Uma ânsia de vômito se personifica em minha garganta, arranhando por dentro. Flexiono os dedos, em parte pela raiva, mas também pelo frio. A chuva piora e não enxergo mais nada pelos vidros do carro. Relâmpagos e trovões episódicos iluminam ao redor de vez em quando. Chego a pensar que serei levada pelo vento ao mar. Seria uma bela morte.

Tento afastar o pensamento suicida com um saculejar de cabeça. Há um certo alívio e, da mesma forma, seja lá o porquê, não consigo detestar Jack por completo. Talvez haja uma justificativa decente escondida atrás das nuvens pesadas.

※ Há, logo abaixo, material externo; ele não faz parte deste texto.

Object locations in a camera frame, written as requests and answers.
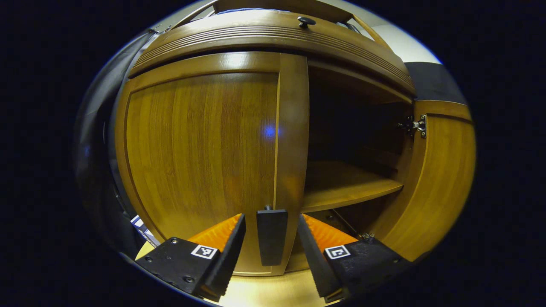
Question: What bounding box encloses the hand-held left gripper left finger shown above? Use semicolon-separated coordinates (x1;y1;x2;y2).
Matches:
134;213;247;302

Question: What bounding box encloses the black door handle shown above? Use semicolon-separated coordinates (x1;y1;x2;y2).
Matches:
256;205;288;267

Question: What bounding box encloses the wooden double-door shoe cabinet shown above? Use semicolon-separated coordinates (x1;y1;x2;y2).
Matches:
113;0;477;278

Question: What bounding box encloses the wooden inner shelf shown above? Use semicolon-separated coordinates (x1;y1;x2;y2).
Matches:
301;161;404;214

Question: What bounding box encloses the blue white striped object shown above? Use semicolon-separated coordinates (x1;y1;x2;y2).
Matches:
130;215;160;248

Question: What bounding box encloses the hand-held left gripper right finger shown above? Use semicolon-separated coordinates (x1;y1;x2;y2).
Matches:
297;213;412;303

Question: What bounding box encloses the wooden shoe cabinet door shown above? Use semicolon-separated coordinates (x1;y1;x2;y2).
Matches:
369;99;477;261
115;51;310;277

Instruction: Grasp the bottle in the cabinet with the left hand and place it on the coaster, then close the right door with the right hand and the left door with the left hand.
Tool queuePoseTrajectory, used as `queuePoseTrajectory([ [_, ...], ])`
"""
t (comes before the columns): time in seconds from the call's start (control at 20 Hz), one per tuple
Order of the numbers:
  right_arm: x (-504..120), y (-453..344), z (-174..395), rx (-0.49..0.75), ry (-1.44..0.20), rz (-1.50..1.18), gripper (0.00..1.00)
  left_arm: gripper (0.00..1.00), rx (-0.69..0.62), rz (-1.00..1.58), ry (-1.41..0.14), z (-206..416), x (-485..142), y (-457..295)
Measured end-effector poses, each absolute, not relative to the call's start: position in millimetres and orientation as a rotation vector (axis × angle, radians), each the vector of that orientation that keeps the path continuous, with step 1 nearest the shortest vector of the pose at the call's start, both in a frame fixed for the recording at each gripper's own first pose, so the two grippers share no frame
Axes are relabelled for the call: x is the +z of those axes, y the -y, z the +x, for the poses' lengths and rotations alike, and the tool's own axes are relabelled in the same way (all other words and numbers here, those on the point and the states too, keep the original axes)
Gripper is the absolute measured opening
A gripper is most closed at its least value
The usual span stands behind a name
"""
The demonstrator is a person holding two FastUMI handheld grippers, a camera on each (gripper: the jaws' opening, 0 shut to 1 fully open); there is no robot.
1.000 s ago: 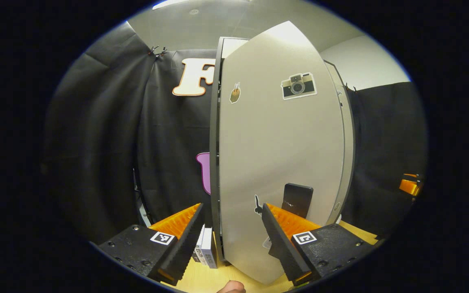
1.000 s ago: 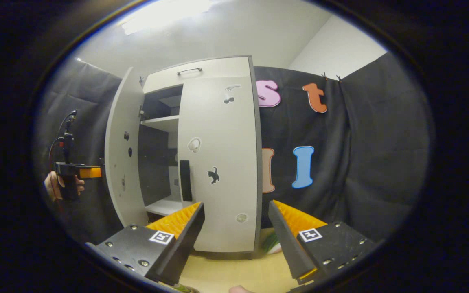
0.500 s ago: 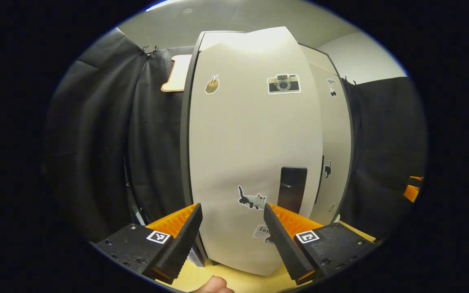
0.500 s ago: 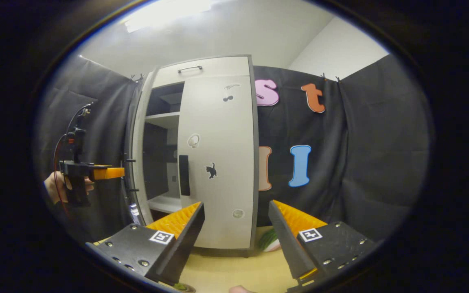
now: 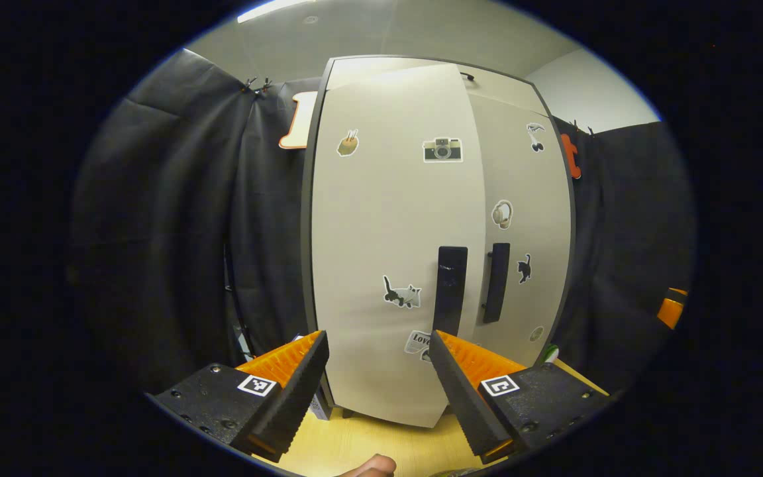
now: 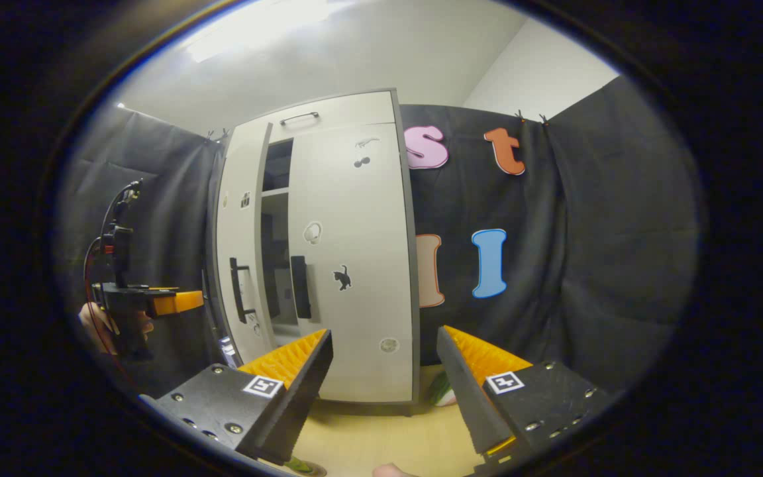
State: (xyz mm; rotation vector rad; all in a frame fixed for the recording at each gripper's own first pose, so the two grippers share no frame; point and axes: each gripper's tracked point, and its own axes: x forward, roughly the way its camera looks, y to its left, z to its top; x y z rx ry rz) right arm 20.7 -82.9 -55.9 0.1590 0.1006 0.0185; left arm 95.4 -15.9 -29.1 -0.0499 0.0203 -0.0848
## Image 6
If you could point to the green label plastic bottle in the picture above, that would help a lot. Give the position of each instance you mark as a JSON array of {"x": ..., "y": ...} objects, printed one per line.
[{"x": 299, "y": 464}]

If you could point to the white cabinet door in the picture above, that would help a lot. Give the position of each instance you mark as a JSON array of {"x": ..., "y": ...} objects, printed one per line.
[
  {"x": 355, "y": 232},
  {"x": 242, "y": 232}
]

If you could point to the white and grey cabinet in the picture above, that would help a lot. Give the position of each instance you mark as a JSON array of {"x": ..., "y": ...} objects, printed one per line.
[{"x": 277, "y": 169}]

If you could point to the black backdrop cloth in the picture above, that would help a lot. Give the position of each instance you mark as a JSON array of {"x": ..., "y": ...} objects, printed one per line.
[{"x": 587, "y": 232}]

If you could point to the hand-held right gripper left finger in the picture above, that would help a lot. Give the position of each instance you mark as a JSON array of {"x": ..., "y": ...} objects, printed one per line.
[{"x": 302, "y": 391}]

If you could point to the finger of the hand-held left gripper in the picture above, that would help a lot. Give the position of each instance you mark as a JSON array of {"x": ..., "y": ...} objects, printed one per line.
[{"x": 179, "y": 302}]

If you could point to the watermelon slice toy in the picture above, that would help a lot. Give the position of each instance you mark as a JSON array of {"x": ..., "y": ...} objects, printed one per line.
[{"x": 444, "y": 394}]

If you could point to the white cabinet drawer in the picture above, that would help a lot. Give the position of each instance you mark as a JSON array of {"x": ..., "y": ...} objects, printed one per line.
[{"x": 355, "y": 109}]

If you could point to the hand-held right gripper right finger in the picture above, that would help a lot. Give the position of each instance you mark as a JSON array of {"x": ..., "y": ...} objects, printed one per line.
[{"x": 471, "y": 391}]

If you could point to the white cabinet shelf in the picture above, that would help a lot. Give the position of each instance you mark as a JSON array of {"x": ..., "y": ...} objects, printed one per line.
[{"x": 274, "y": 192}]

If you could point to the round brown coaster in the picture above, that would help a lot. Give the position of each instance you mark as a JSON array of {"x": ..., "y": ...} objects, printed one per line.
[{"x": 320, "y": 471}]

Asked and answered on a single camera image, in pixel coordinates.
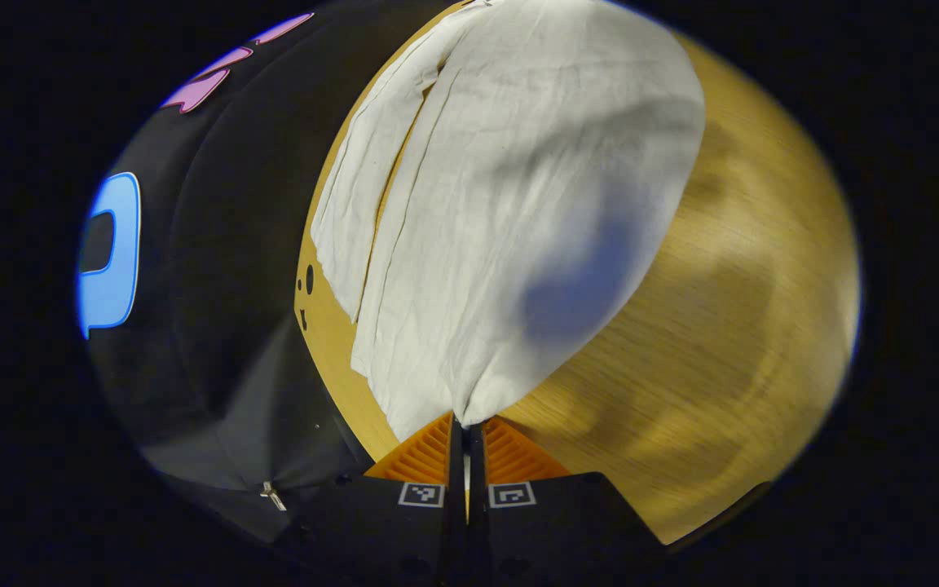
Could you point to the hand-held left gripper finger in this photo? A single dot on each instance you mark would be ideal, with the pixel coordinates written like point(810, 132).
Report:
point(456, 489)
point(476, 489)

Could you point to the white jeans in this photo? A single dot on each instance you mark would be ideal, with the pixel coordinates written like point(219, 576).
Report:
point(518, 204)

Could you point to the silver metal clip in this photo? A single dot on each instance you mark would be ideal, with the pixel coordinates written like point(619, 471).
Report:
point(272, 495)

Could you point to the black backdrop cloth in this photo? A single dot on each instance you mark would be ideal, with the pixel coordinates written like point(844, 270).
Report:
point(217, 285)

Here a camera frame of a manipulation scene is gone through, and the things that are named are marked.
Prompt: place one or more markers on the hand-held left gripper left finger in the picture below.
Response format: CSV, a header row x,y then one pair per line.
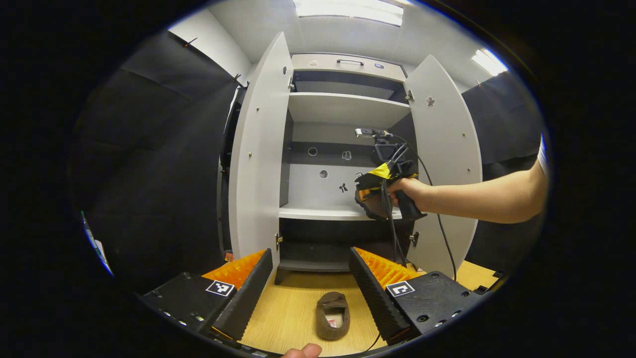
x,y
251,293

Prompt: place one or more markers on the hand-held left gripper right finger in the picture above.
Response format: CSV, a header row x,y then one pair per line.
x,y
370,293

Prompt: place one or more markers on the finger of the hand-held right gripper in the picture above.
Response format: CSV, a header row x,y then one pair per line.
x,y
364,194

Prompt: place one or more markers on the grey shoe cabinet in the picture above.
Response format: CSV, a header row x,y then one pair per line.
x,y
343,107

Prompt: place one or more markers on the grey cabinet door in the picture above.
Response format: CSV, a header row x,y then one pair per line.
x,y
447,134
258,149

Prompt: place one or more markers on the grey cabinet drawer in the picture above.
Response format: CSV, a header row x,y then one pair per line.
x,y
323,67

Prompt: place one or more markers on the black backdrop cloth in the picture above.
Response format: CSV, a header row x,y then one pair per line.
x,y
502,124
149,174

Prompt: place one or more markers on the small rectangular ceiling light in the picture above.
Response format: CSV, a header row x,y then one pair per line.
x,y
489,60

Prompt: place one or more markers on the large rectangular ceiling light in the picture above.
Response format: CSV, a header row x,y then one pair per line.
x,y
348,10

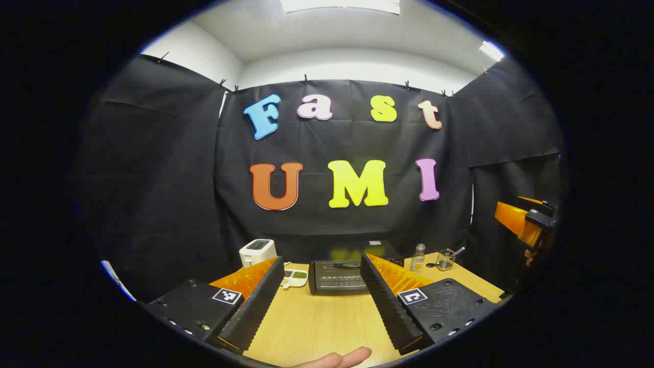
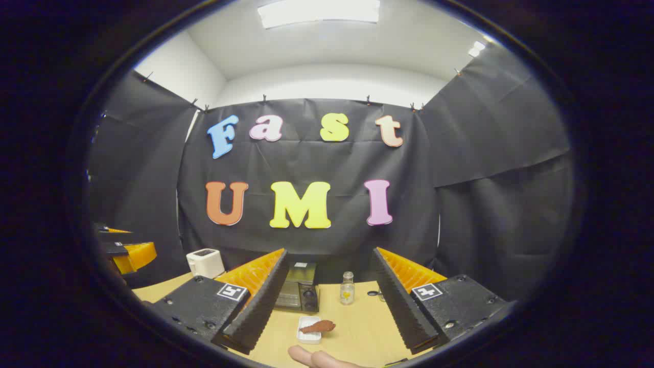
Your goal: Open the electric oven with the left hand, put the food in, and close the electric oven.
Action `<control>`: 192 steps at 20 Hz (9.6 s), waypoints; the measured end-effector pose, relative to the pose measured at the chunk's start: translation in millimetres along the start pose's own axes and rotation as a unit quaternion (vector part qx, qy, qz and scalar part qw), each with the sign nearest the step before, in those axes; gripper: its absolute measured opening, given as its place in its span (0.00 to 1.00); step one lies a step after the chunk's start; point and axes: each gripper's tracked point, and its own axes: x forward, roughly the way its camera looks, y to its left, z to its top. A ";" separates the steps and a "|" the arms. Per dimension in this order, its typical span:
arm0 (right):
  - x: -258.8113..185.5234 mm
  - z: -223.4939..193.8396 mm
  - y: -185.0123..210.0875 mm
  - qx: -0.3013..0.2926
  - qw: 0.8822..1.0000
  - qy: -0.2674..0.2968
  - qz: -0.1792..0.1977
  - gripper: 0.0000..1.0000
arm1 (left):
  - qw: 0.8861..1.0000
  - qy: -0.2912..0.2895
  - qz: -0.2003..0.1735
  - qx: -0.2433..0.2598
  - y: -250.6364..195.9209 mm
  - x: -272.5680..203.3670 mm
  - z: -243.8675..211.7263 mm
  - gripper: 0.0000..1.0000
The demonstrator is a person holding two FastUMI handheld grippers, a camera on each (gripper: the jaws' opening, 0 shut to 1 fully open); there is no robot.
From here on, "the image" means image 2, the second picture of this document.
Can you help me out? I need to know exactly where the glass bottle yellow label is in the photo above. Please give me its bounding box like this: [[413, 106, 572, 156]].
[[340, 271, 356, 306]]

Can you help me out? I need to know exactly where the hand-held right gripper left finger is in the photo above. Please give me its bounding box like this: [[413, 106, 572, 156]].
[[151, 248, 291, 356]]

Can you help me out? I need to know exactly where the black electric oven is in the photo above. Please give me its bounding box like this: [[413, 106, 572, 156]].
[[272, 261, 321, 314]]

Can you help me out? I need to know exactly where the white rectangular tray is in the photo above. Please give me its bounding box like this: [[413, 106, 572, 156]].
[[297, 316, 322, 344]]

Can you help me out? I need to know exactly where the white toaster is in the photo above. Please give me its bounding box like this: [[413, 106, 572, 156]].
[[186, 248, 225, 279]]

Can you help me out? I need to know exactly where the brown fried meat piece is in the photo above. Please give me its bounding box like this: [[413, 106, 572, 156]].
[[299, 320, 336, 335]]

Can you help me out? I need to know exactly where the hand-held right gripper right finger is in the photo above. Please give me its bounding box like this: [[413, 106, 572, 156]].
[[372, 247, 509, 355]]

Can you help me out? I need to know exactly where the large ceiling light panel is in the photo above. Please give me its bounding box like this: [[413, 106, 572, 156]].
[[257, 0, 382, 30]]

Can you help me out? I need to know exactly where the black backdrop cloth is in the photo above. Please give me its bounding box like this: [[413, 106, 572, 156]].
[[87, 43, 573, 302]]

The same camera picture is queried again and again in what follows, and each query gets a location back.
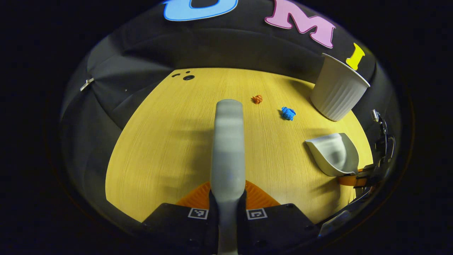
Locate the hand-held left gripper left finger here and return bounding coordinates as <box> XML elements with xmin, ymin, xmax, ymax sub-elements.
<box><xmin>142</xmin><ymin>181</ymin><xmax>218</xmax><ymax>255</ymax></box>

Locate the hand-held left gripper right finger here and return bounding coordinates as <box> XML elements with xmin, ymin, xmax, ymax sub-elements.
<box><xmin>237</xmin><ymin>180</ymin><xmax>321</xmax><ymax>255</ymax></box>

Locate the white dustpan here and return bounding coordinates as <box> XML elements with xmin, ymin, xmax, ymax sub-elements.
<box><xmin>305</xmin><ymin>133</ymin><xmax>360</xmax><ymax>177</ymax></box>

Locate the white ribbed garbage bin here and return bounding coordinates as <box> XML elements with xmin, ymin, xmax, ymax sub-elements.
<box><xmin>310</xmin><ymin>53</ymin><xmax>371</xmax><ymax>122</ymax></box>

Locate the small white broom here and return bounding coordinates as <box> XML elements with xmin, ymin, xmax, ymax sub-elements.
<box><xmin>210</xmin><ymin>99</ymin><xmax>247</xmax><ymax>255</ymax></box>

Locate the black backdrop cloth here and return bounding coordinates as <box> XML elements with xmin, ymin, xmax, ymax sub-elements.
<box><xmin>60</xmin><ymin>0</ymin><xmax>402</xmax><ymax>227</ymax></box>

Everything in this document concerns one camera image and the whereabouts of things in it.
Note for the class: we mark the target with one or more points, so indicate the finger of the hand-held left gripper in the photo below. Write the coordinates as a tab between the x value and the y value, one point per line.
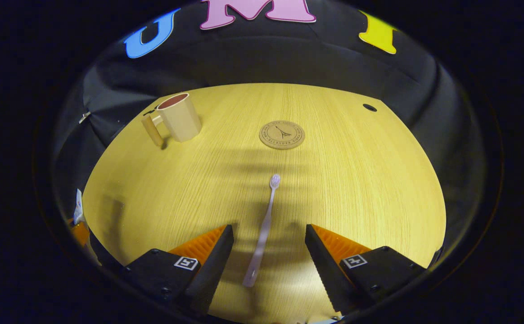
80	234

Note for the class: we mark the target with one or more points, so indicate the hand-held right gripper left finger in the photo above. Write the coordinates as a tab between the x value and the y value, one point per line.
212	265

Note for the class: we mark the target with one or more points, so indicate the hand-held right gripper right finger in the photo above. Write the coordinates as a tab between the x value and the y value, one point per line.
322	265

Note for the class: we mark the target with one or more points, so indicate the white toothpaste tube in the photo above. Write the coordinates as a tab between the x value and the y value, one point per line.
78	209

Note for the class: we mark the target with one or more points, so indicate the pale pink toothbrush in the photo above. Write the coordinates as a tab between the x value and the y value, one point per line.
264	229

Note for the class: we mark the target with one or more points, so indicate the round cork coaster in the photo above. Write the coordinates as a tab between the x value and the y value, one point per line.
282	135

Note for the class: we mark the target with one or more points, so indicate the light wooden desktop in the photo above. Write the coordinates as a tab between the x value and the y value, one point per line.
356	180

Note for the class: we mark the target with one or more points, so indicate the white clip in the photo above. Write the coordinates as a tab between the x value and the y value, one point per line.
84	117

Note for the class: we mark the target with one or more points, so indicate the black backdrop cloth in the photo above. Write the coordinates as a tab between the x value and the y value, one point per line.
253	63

Não. Sinto nojo de mim mesma por tentar humanizar o homem causador das noites que passei em claro. Minhas mães gritavam, acusações trocadas de sumirem com os arquivos antigos da investigação por motivos opostos. De quantas vezes fui esquecida, ignorada e ofendida quando precisava da ajuda de Lizzy e acabava sozinha em casa. Eu não devia ter cinco anos naquela época. Ou dos desenhos de família que comecei a fazer na escola, até pendurei na geladeira: eu e Gillian no parque.

Ou do olhar de pavor em seu rosto me mandando para o quarto, os berros se confundindo com as lágrimas, quando encontramos Lizzy em um mar vermelho na banheira. Terapeuta alguma é capaz de me fazer esquecer daquele olhar.

Agora, fazia muito mais sentido a obsessão de Lizzy em encontrar Jack. Não era só uma questão de amizade. Ela havia usado seu material para engravidar depois dele desaparecer. Ela usou o sêmen de um amigo que poderia estar morto. Jack também é uma espécie de vítima desse ato. Eu sou uma vítima desse ato. Eu não deveria existir.

Não penso e ajo. Péssima combinação. Enxugo as lágrimas apressada, meu braço roça no brinco de pérolas que Benjamin me deu de presente. Ben. Me perdoe, Ben.

A outra joia brilha sobre a bolsa, o delicado anel contrastando com a safira irregular em seu topo. Seu tom está mais azul do que nunca. Coloco-o no dedo indicador. Ganse estava certo, o roubo do colar atrelado ao sumiço de Jack foi mesmo o início de tudo. Agora, eu vou roubá-lo da dona original. O Coração do Oceano nunca vai chegar ao museu SeaCity

Jack nunca irá roubá-lo, muito menos sumir por causa dele. Lizzy vai ficar bem, por mais que eu...

Não exista mais.

Ignoro aquele pensamento e começo a falar repetidamente a data recorrente nos arquivos de Gillian: 12 de abril de 1912. 12 de abril de 1912. 12 de abril de 1912. 12 de abril de 1912. Minha visão começa a turvar ao imaginar o Titanic. 12. Fecho os olhos. Abril. Não é só para segurar as lágrimas. 1912. É também pelo medo do que vou encontrar quando abrir.